Local governments across the country rely heavily on criminal fines and fees to fund their criminal justice system operations.  Since 2010, 48 states have increased civil and/or criminal fees assessed on defendants.  As a result, there have been more individuals who fail to pay a fine or fee can go to jail and accumulate debt that can never be repaid.  There is a growing movement among policymakers to reduce or eliminate this revenue source.  For some, the cost to maintain the system of fines and fees (e.g. staff to manage collections, law enforcement effecting arrests and jailing people for unpaid debt, and judges and prosecutors handling these cases on their dockets) exceeds the benefit of the revenue. For others, litigation or justice-related concerns are propelling a desire for change. 

As elected officials turn away from fines and fees from the criminal justice system as a revenue source, budget and finance directors will need to take the lead to maintain revenue levels and/or identify cost savings.  To reduce reliance on fines and fees, local governments need support in developing plans that allow reforms to go forward without a negative fiscal impact.  This free technical assistance will allow selected county-level jurisdictions to tackle this challenge in a way they likely cannot do otherwise.





CJSF will provide free technical assistance to selected county-level
governments with a population of 100,000 or more residents to
assess the financial impact of each jurisdiction’s current use of
fines and fees, and work with each to develop a plan that will
phase out their use.

CJSF will identify alternative revenue sources 
and opportunities to reduce expenses that are specific to each
jurisdiction, and will recommend policy and statutory changes
that may be needed to proceed.

CJSF will engage judges, law enforcement and other 
criminal justice officials early in the process to ensure their
support in making policy changes.


Fines & Fees IN THE NEWS



On August 20, 2018, Illinois Governor Bruce Rauner signed the Criminal and Traffic Assessment Act into law after the bipartisan Statutory Court Fee Task Force issued a report in 2016. Effective July 1, 2019, the Criminal and Traffic Assessment Act streamlines and standardizes court costs, fines, and fees; and establishes a system of waivers for low-income individuals who cannot afford to pay their fines and fees.

Statutory Court Fee Task Force: Illinois Court Assessments Findings and Recommendations for Addressing Barriers to Access to Justice and Additional Issues Associated with Fees and Other Court Costs in Civil, Criminal, and Traffic Proceedings


Rockford Record Star: "Legislation’s Goal: Simplify Court Fee Structure"



San Francisco, CA

San Francisco is the first jurisdiction in the country to eliminate the use of administrative fees, citing that the fees create and reinforce cycles of poverty. In August 2018, following the city’s decision to eliminate administrative fees, the San Francisco Superior Court forgave $32.7 million in unpaid court fees owed by those who have been in jail or on probation. The city estimates it will lose about $1 million per year in unassessed fees, largely from probation fees, but will close the gap with general fund dollars.

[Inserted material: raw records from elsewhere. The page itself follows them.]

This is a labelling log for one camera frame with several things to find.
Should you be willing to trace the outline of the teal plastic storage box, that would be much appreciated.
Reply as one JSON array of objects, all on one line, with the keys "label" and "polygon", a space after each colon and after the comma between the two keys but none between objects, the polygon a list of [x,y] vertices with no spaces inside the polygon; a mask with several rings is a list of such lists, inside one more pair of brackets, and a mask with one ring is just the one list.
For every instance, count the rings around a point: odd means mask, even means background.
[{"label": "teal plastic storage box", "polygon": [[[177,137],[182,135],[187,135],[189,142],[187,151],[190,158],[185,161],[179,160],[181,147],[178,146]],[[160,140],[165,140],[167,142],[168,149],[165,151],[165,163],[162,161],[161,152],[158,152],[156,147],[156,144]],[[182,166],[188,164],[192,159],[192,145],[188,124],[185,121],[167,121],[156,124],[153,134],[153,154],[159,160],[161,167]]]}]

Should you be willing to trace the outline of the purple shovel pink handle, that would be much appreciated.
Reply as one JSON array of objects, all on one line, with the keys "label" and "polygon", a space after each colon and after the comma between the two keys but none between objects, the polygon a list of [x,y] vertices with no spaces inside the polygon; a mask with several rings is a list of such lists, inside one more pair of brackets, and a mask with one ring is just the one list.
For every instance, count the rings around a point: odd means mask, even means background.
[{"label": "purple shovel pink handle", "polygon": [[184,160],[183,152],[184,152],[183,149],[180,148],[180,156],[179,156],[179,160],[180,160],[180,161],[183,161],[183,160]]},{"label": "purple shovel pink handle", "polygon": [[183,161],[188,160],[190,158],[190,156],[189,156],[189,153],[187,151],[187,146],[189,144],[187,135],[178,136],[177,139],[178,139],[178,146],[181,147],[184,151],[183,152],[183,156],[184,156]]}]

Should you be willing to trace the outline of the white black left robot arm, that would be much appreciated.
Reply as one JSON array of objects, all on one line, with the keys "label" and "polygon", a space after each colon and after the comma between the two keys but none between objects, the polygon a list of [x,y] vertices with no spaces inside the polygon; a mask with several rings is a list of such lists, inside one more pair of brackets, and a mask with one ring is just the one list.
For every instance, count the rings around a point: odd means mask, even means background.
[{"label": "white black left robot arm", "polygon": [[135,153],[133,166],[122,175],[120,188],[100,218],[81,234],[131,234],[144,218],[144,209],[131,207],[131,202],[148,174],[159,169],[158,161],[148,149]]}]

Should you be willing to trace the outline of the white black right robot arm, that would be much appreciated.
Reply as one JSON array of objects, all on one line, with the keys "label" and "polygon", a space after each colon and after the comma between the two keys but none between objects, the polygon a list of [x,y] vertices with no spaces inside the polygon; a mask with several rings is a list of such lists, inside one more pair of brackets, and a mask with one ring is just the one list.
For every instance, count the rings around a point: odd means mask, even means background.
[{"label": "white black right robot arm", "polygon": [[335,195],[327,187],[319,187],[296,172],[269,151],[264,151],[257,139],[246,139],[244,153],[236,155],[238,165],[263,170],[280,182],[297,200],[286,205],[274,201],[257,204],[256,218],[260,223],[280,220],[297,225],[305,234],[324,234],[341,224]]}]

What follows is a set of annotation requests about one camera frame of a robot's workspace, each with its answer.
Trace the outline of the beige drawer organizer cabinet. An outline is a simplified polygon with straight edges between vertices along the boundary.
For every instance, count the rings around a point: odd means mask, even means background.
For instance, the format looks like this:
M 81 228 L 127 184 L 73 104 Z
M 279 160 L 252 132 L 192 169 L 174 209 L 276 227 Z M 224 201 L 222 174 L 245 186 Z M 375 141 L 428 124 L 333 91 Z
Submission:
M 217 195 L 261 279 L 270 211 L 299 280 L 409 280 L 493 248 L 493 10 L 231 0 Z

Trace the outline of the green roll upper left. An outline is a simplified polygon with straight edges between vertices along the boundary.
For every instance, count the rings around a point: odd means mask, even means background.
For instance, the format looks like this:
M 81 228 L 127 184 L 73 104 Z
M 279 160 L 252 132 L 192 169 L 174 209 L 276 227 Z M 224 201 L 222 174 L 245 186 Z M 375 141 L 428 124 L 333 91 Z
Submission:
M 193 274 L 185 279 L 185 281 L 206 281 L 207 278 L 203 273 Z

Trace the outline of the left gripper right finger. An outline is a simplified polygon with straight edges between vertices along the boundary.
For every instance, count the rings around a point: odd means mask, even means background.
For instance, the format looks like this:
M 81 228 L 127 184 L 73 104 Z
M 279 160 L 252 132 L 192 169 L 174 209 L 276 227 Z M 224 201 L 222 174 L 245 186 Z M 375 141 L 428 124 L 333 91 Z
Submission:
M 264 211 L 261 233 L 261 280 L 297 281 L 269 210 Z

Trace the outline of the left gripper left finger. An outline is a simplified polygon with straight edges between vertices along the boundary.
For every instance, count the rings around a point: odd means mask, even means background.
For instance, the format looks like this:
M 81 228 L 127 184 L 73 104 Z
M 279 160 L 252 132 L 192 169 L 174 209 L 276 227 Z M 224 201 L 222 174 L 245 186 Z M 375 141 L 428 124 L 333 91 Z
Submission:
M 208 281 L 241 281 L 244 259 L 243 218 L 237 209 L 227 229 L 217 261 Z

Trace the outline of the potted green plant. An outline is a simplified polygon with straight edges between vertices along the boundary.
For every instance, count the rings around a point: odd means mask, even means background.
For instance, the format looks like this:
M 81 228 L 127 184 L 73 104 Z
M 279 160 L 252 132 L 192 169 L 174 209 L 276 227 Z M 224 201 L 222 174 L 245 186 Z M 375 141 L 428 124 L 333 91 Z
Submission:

San Francisco Treasurer and The Financial Justice Project:  Criminal Justice Administrative Fees: High Pain for People, Low Gain  for Government


San Francisco Chronicle:  "S.F. Ordinance Targets Fees Faced by Poor Defendants"


KQED News:  "S.F. Superior Court Forgives More than $32 Million in Unpaid Court Fees"




Alameda County, CA

Alameda County’s Probation Department, Sheriff’s Office, and public defender’s office initiated the process to eliminate criminal justice fines and fees. In December 2018, the Board of Supervisors agreed to end the assessment of administrative fees and retroactively forgive $26 million in outstanding debt for 34,000 people. The county estimates it will lose about $1.45 million per year in unassessed fees. However, it hopes to offset the loss with funds from Assembly Bill 109, which state legislators passed in 2011 to redirect money for state corrections to programs in local jurisdictions for low-level offenders.


San Francisco Chronicle:
"Alameda County to Drop Criminal Justice Fees"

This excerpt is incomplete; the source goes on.